Ramadan (11)
"Seseorang seringkali merasa pintar, hanya karena satu dua kalimat ilmu. Obat kebodohan, jika merasa berat belajar, adalah berbaik sangka pada Tuhan,"
Banyak teman yang bertanya, dulu waktu pertama mengenal filsafat dan mempelajarinya, apakah aku pernah mengalami itu? Meragukan Allah, meremehkan, atau bahkan tak peduli ada atau tidaknya, lalu hidup semau sendiri. Aku jawab : Tidak. Sekedar semangat pencarian luntur, iya. Tapi tidak sampai putus asa begitu. Sebelum kuliah, aku mengaji pada seorang guru tasawuf amali, beliau adalah Habib Abdul Hadi Bin Zain Al Baraqbah (semoga Allah selalu memberikan rahmat yang besar). Oleh beliau aku diajari hal-hal rumit, pertanyaan dilematis, baik tentang ketuhanan ataupun akhlak. Dari diskusi-diskusi malam itulah, meski banyak santri yang kadang tak paham dengan apa yang kami diskusikan, aku ke Bandung untuk kuliah sudah memiliki bekal yang lumayan kuat. Salah satu pesan yang beliau berikan padaku adalah : Akan terus banyak orang-orang yang merasa dirinya pintar, cerdas, karena beban gelarnya. Suatu saat kamu lulus, tak perlu merasa pintar, tapi saat keadaan memintamu turun tangan, kerjakanlah. Meski itu bukan tugasmu dan jelas-jelas memberatkan hidupmu.
Alhamdulillah, lulus tanpa wisuda.

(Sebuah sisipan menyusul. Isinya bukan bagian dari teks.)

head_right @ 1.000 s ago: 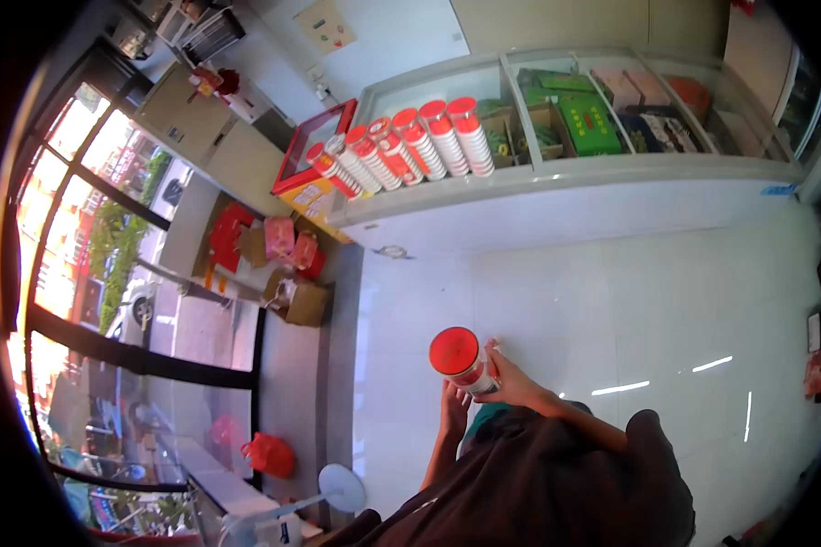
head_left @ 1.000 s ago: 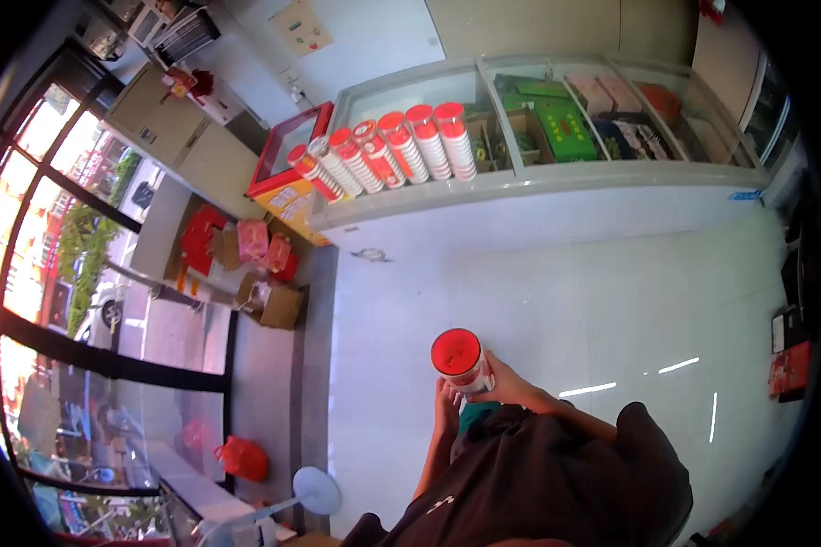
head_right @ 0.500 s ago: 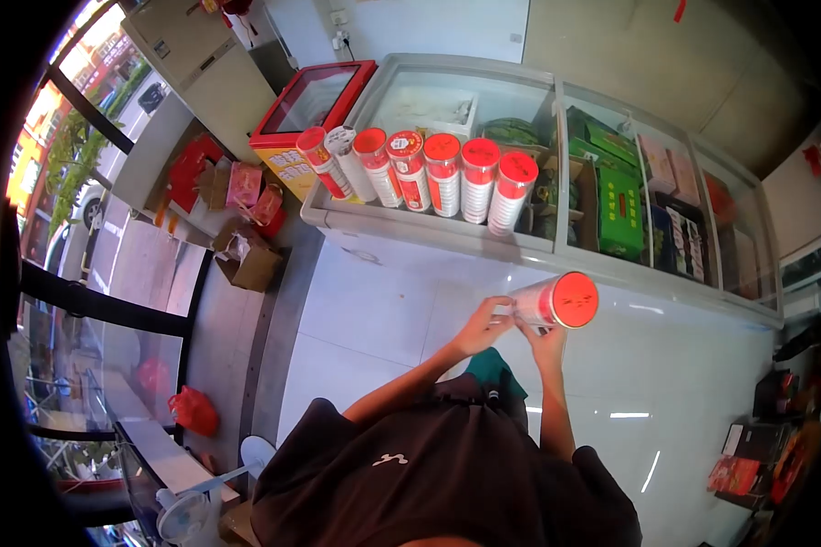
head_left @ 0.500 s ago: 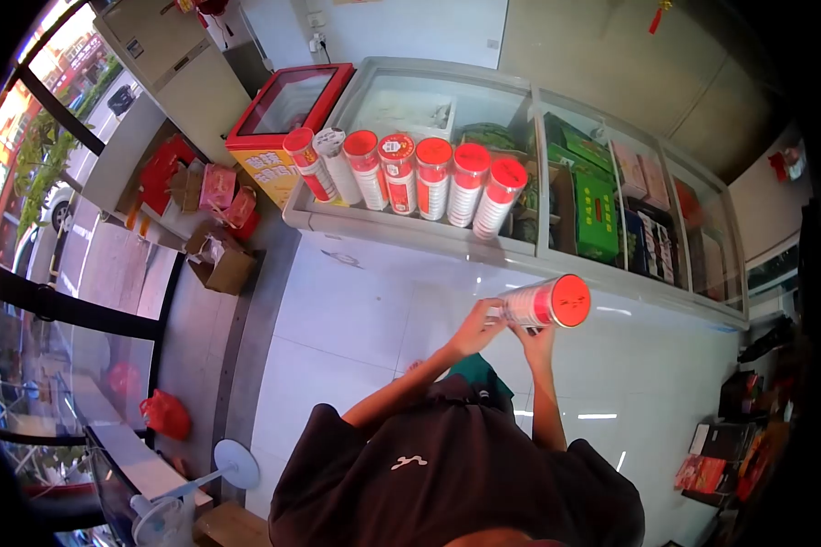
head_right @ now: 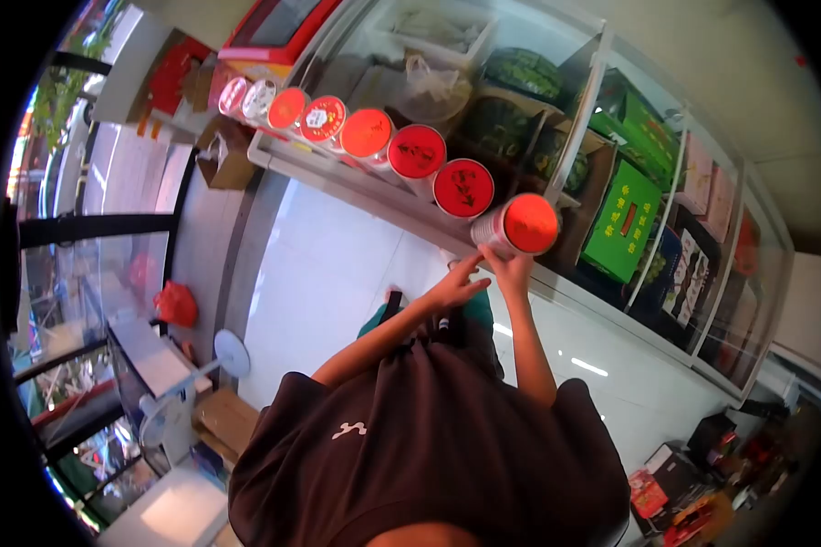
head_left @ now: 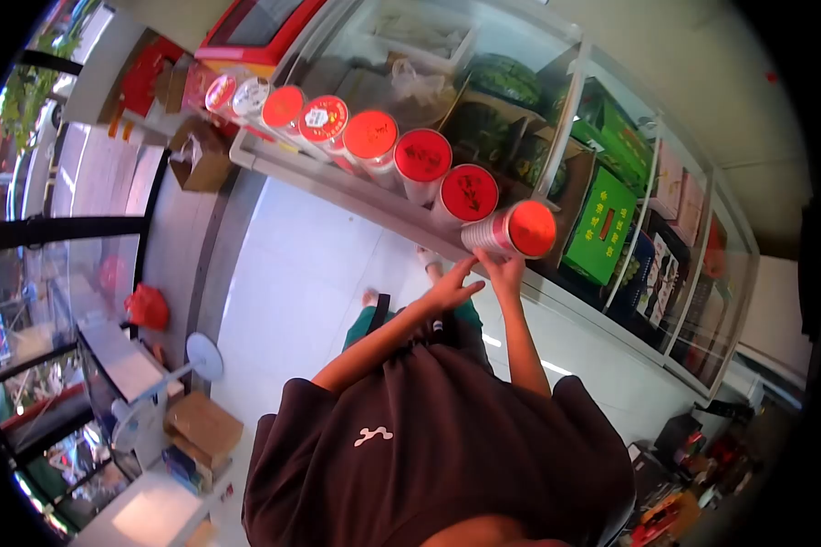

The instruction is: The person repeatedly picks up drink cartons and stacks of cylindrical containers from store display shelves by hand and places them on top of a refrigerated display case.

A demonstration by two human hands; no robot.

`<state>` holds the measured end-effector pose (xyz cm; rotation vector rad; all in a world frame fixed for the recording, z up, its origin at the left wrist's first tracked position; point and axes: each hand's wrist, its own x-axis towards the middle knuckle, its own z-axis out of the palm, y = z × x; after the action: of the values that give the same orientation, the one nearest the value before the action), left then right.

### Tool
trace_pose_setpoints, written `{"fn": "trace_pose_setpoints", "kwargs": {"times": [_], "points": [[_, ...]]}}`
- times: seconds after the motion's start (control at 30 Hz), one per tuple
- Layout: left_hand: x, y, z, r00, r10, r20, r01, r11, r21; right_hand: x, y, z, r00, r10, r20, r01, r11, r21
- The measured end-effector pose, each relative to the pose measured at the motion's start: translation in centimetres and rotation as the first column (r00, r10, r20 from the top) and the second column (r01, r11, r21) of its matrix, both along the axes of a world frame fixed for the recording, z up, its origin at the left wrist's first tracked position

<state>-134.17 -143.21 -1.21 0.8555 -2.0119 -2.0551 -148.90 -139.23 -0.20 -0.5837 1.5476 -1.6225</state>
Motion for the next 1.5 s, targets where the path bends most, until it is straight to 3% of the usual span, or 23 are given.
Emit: {"fn": "trace_pose_setpoints", "kwargs": {"times": [0.07, 0.17, 0.33, 0.37, 0.47, 0.53, 0.6, 0.63, 0.67, 0.7, 0.77, 0.83, 0.9, 0.97, 1.07, 1.13, 1.2, 1.23, 1.27, 1.33, 1.4, 1.47, 1.5], "points": [[-1.2, 0.4, -1.1, 0.995, 0.099, -0.034, -0.095, 0.99, 0.104, -1.8, -0.4, -1.4, 0.951, 0.111, -0.288, -0.104, 0.994, 0.04], [-3.3, 0.2, -1.4, 0.96, 0.25, -0.127, -0.219, 0.951, 0.218, -2.7, -1.5, -0.1, 0.892, 0.18, -0.415, -0.131, 0.981, 0.145], [-3.7, 0.3, -0.3, 0.965, 0.262, -0.029, -0.261, 0.965, 0.032, -3.5, -1.7, -1.6, 0.92, 0.294, -0.258, -0.255, 0.951, 0.176], [-3.5, 0.6, -0.4, 0.963, 0.266, 0.046, -0.262, 0.963, -0.066, -2.8, -1.6, -0.8, 0.942, 0.172, -0.287, -0.177, 0.984, 0.007], [-2.1, 2.8, -1.0, 0.893, 0.446, -0.051, -0.449, 0.884, -0.131, -0.9, 1.0, -2.1, 0.954, 0.081, -0.288, -0.014, 0.974, 0.226], [0.7, 5.6, 1.2, 0.808, 0.589, 0.035, -0.576, 0.801, -0.164, 1.2, 4.4, -3.4, 0.931, 0.246, -0.271, -0.154, 0.935, 0.318], [4.8, 8.8, -0.4, 0.695, 0.719, -0.022, -0.713, 0.684, -0.153, 3.9, 6.3, -5.0, 0.815, 0.568, -0.119, -0.504, 0.794, 0.339], [7.2, 11.4, 1.0, 0.602, 0.798, 0.011, -0.794, 0.601, -0.092, 4.7, 7.5, -7.4, 0.713, 0.7, 0.023, -0.677, 0.68, 0.282], [8.7, 13.7, 0.0, 0.467, 0.881, 0.077, -0.861, 0.473, -0.185, 6.5, 8.1, -7.2, 0.549, 0.825, 0.134, -0.816, 0.494, 0.3], [10.9, 16.8, 1.6, 0.329, 0.929, 0.171, -0.923, 0.355, -0.148, 8.7, 8.4, -6.9, 0.369, 0.907, 0.204, -0.857, 0.246, 0.453], [14.8, 22.9, -2.7, 0.062, 0.987, 0.149, -0.989, 0.08, -0.123, 13.4, 10.0, -5.5, -0.023, 0.955, 0.296, -0.831, -0.183, 0.525], [17.6, 29.6, -4.0, -0.258, 0.966, 0.014, -0.951, -0.251, -0.182, 17.5, 12.0, -4.0, -0.262, 0.929, 0.263, -0.719, -0.37, 0.589], [19.7, 38.6, -4.4, -0.658, 0.744, 0.114, -0.751, -0.638, -0.169, 20.8, 14.6, -8.3, -0.561, 0.802, 0.207, -0.598, -0.565, 0.568], [21.0, 46.9, -2.8, -0.931, 0.333, 0.147, -0.349, -0.932, -0.099, 25.9, 17.9, -8.7, -0.691, 0.682, 0.24, -0.464, -0.673, 0.576], [20.6, 55.5, -5.1, -0.998, -0.004, 0.063, 0.008, -0.998, 0.058, 31.7, 23.2, -8.5, -0.806, 0.551, 0.216, -0.309, -0.704, 0.64], [19.5, 61.5, -7.3, -0.977, -0.054, 0.204, 0.126, -0.926, 0.355, 35.1, 27.0, -8.7, -0.844, 0.513, 0.156, -0.283, -0.674, 0.683], [15.8, 66.0, -5.9, -0.942, -0.221, 0.251, 0.312, -0.853, 0.419, 37.1, 29.8, -8.4, -0.922, 0.368, 0.123, -0.15, -0.631, 0.761], [13.6, 67.6, -7.1, -0.903, -0.329, 0.275, 0.41, -0.851, 0.328, 38.3, 31.1, -8.3, -0.925, 0.356, 0.132, -0.136, -0.636, 0.76], [11.2, 68.8, -10.1, -0.856, -0.428, 0.291, 0.496, -0.837, 0.23, 39.9, 31.9, -8.8, -0.978, 0.153, 0.14, 0.011, -0.635, 0.772], [4.9, 72.3, -15.8, -0.823, -0.405, 0.399, 0.456, -0.889, 0.037, 43.3, 33.9, -10.8, -0.985, -0.036, 0.169, 0.155, -0.614, 0.774], [-2.3, 74.1, -19.7, -0.646, -0.309, 0.698, 0.302, -0.943, -0.138, 45.9, 36.3, -11.0, -0.996, 0.016, 0.086, 0.058, -0.616, 0.786], [-7.0, 73.8, -18.6, -0.362, -0.466, 0.807, 0.289, -0.879, -0.378, 50.0, 38.7, -12.5, -0.987, 0.156, -0.024, -0.11, -0.573, 0.812], [-9.3, 74.1, -17.5, -0.283, -0.345, 0.895, 0.303, -0.917, -0.258, 52.4, 39.6, -14.2, -0.974, 0.227, 0.011, -0.125, -0.575, 0.808]]}}
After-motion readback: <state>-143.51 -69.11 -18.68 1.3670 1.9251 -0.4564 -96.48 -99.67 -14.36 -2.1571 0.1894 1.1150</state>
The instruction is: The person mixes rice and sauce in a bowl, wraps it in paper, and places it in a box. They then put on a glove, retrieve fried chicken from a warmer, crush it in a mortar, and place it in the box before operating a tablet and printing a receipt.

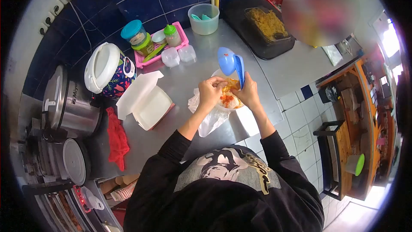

Dan pulang merapikan kondisi pendidikan masyarakat yang darurat.
Hadiah yang akan Allah berikan pada mereka yang lulus dari godaan sisi kiri, adalah ketajaman berpikir, kekuatan argumentatif, logika nubuwah, yang tak akan ia keluarkan kecuali kondisi memintanya. Dalam keseharian dia akan nampak biasa saja, bukan orang cerdas atau berwawasan, tapi ketika berdebat, bertanding argumen, ia mengeluarkan dalil-dalil aqli (logika) yang mantap, tanpa menjatuhkan ia yang menjadi teman bincangnya. Ia juga akan diberikan kemampuan untuk menentukan perkiraan kapasitas berpikir teman bicaranya, menolak berdebat pada mereka yang belum peduli dengan ilmu, dan memilih mengalah dengan mereka yang masih menganggap kepemilikan pemahaman itu untuk gaya-gayanan, pamer, dikagumi, dan label rendahan semacamnya.
Empat arah godaan setan ini dapat kita baca di buku futuhatul makkiyyah jilid dua bab terakhir. Tapi aku tak menyarankan untuk mempelajari itu sendirian, apalagi tanpa mempelajari belasan disiplin ilmu integral (agama, sains, kearifan lokal).